Word for word, transcribe the data below.

⟨

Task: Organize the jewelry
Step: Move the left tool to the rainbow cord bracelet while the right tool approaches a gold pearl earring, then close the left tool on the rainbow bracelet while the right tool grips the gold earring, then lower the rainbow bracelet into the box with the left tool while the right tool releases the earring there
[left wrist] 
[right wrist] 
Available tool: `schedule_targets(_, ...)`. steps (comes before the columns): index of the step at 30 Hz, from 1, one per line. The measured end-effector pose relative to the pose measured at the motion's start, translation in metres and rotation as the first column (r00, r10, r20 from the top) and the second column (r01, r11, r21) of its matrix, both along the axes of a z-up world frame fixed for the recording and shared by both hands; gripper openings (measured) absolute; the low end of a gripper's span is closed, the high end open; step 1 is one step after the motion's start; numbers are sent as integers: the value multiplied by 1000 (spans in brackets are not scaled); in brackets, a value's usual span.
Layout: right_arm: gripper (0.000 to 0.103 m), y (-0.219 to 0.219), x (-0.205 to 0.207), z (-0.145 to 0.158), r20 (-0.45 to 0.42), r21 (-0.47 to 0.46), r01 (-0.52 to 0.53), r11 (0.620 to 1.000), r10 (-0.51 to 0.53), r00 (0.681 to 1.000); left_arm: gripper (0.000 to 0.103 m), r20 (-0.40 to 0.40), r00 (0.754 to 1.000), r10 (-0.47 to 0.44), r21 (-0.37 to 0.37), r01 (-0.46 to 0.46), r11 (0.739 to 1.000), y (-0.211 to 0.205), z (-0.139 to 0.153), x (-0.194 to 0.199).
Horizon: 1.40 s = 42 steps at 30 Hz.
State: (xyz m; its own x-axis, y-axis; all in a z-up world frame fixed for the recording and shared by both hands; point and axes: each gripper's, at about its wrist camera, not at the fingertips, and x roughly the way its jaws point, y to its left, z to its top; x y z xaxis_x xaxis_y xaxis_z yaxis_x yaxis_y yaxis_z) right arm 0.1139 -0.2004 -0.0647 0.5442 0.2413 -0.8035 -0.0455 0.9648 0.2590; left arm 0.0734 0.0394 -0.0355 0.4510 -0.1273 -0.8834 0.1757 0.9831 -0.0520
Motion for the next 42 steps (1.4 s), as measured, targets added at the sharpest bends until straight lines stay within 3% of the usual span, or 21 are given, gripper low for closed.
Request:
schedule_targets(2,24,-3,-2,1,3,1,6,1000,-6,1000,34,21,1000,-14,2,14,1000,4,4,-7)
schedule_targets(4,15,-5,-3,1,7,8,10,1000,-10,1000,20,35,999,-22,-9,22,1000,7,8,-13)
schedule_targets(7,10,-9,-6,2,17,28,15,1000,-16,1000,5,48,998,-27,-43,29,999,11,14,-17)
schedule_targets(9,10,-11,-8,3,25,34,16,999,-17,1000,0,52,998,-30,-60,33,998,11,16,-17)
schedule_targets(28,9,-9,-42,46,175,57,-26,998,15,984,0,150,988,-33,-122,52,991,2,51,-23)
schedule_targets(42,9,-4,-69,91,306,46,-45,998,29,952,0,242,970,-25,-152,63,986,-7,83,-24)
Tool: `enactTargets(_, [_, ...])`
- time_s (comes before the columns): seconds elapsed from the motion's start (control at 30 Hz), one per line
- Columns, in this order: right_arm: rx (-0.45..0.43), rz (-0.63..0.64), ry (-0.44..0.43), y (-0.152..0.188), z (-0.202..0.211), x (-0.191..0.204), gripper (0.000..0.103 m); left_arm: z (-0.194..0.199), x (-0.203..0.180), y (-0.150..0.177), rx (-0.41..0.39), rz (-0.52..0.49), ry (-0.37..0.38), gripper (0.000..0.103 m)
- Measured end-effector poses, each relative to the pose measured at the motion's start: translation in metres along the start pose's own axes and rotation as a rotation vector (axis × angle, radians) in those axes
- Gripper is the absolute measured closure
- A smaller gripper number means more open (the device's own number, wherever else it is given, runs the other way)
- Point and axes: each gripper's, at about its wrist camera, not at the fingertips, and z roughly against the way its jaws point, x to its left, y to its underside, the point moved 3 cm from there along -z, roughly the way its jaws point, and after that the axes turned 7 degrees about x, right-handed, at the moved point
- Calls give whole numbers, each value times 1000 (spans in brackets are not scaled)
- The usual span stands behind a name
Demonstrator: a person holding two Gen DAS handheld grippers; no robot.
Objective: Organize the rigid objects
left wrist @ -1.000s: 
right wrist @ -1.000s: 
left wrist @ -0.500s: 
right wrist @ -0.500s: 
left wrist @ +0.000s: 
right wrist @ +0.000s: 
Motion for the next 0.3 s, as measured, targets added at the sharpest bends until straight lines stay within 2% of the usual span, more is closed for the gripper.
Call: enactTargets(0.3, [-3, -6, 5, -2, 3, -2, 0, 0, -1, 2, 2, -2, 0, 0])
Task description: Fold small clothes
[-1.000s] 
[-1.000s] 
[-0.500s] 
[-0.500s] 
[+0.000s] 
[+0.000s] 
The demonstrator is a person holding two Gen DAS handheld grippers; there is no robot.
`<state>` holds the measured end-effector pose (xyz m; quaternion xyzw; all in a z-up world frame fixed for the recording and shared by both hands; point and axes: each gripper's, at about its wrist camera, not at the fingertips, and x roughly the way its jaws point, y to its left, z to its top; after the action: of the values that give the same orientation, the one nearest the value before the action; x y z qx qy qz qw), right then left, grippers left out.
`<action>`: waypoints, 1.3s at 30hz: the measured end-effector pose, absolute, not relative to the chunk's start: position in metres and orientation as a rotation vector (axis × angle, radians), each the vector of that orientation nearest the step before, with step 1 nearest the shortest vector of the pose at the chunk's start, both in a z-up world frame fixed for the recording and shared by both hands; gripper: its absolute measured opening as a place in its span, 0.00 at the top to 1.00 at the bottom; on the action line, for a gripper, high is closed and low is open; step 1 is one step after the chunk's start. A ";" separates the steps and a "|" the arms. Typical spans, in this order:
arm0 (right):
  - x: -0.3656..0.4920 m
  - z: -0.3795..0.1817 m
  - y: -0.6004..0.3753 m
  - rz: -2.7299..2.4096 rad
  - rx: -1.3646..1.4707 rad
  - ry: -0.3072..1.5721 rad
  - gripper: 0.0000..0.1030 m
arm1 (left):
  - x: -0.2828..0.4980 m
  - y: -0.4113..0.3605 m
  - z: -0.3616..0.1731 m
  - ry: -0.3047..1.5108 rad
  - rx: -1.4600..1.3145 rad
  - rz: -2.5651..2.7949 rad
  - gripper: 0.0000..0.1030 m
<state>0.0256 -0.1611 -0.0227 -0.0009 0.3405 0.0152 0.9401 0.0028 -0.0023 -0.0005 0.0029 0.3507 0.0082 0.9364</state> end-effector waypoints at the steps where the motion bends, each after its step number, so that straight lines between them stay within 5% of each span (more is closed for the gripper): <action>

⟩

Answer section:
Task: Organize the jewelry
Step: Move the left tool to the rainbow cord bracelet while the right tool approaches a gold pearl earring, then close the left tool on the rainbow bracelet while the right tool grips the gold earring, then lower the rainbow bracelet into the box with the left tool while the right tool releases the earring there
[left wrist] 
[right wrist] 
Available tool: `schedule_targets(_, ...)`. steps (comes before the columns): index of the step at 30 Hz, from 1, one per line. The measured end-effector pose relative to the pose measured at the motion's start, translation in metres and rotation as the first column (r00, r10, r20 from the top) and the second column (r01, r11, r21) of its matrix, both along the axes of a z-up world frame fixed for the recording and shared by both hands; gripper openings (measured) absolute; the low end of a gripper's span is closed, the high end open; step 1 is one step after the motion's start; numbers are sent as integers: the value multiplied by 1000 (spans in brackets are not scaled); in brackets, a value's usual span.
Layout: right_arm: gripper (0.000 to 0.103 m), y (-0.219 to 0.219), x (-0.205 to 0.207), z (-0.145 to 0.158), r20 (-0.45 to 0.42), r21 (-0.47 to 0.46), r01 (-0.52 to 0.53), r11 (0.620 to 1.000), r10 (-0.51 to 0.53), r00 (0.681 to 1.000); left_arm: gripper (0.000 to 0.103 m), r20 (-0.40 to 0.40), r00 (0.754 to 1.000), r10 (-0.47 to 0.44), r21 (-0.37 to 0.37), r01 (-0.46 to 0.46), r11 (0.739 to 1.000), y (-0.211 to 0.205), z (-0.139 to 0.153), x (-0.194 to 0.199).
Horizon: 1.40 s = 42 steps at 30 Hz.
State: (xyz m; its own x-axis, y-axis; all in a z-up world frame fixed for the recording and shared by both hands; point and axes: each gripper's, at about its wrist camera, not at the fingertips, and x roughly the way its jaws point, y to its left, z to its top; x y z xaxis_x xaxis_y xaxis_z yaxis_x yaxis_y yaxis_z) right arm 0.1139 -0.2004 -0.0647 0.5442 0.2413 -0.8035 -0.0455 0.9648 0.2590; left arm 0.0734 0.0394 -0.0355 0.4510 -0.1273 -0.8834 0.1757 0.9831 -0.0520
Motion for the next 42 steps (1.4 s), as measured, targets added at the sharpest bends until straight lines stay within 3% of the usual span, or 21 are given, gripper low for closed.
Request:
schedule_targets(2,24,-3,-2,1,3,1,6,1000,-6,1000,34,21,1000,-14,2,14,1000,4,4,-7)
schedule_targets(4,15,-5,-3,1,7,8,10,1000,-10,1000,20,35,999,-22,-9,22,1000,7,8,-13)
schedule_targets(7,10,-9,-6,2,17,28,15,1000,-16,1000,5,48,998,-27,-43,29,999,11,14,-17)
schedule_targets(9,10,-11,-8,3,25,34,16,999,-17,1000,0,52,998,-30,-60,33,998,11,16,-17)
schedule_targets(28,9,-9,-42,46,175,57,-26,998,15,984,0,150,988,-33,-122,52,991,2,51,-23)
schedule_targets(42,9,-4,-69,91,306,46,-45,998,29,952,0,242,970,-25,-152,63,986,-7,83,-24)
Tool: `enactTargets(_, [_, ...])`
- time_s (comes before the columns): seconds elapsed from the motion's start (control at 30 Hz), one per line
- Columns, in this order: right_arm: rx (-0.45..0.43), rz (-0.63..0.64), ry (-0.44..0.43), y (-0.152..0.188), z (-0.202..0.211), x (-0.191..0.204), gripper (0.000..0.103 m); left_arm: z (-0.194..0.199), x (-0.203..0.180), y (-0.150..0.177), rx (-0.41..0.39), rz (-0.52..0.49), ry (-0.37..0.38), gripper (0.000..0.103 m)
- Measured end-effector poses, each relative to the pose measured at the motion's start: translation in metres along the start pose's own axes and rotation as a rotation vector (axis × angle, radians) in those axes
- Gripper is the absolute measured closure
- A smaller gripper number means more open (the device's own number, wherever else it is given, runs the other way)
- Point and axes: each gripper's, at about its wrist camera, not at the fingertips, and z roughly against the way its jaws point, x to its left, y to its underside, the point moved 3 cm from there along -z, roughly the way its jaws point, and after that the axes turned 7 degrees about x, right-handed, at the moved point
- Calls give whole numbers, each value times 1000 (spans in brackets are not scaled)
- The usual span stands behind a name
Demonstrator: a person holding two Gen DAS handheld grippers; no robot.
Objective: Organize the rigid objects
left wrist @ -1.000s: 
right wrist @ -1.000s: 
left wrist @ -0.500s: 
right wrist @ -0.500s: 
left wrist @ +0.000s: 
right wrist @ +0.000s: 
Motion for the next 0.3 s, as measured, targets added at the sharpest bends until straight lines stay within 2% of the usual span, more is closed for the gripper.
Call: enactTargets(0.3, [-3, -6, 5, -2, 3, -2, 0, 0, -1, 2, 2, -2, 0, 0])
Task description: Fold small clothes
[-1.000s] 
[-1.000s] 
[-0.500s] 
[-0.500s] 
[+0.000s] 
[+0.000s] 
The demonstrator is a person holding two Gen DAS handheld grippers; there is no robot.
`<state>` holds the measured end-effector pose (xyz m; quaternion xyzw; all in a z-up world frame fixed for the recording and shared by both hands; point and axes: each gripper's, at about its wrist camera, not at the fingertips, and x roughly the way its jaws point, y to its left, z to its top; after the action: of the values that give the same orientation, the one nearest the value before the action; x y z qx qy qz qw), right then left, grippers left out.
`<action>`: waypoints, 1.3s at 30hz: the measured end-effector pose, absolute, not relative to the chunk's start: position in metres and orientation as a rotation vector (axis × angle, radians), each the vector of that orientation nearest the step before, with step 1 nearest the shortest vector of the pose at the chunk's start, both in a z-up world frame fixed for the recording and shared by both hands; gripper: its absolute measured opening as a place in its span, 0.00 at the top to 1.00 at the bottom; on the action line, for a gripper, high is closed and low is open; step 1 is one step after the chunk's start. A ";" separates the steps and a "|" the arms. Typical spans, in this order:
arm0 (right):
  - x: -0.3656..0.4920 m
  - z: -0.3795..0.1817 m
  - y: -0.6004..0.3753 m
  - rz: -2.7299..2.4096 rad
  - rx: -1.3646..1.4707 rad
  - ry: -0.3072..1.5721 rad
  - gripper: 0.0000..0.1030 m
arm1 (left):
  - x: -0.2828..0.4980 m
  - y: -0.4113..0.3605 m
  - z: -0.3616..0.1731 m
  - ry: -0.3047..1.5108 rad
  - rx: -1.4600..1.3145 rad
  - rz: -2.5651..2.7949 rad
  - gripper: 0.0000..0.1030 m
<state>0.0256 -0.1611 -0.0227 -0.0009 0.3405 0.0152 0.9401 0.0028 -0.0023 -0.0005 0.0029 0.3507 0.0082 0.9364</state> end-effector waypoints at the steps where the motion bends, each after its step number, so that straight lines between them stay within 5% of each span (more is closed for the gripper): <action>

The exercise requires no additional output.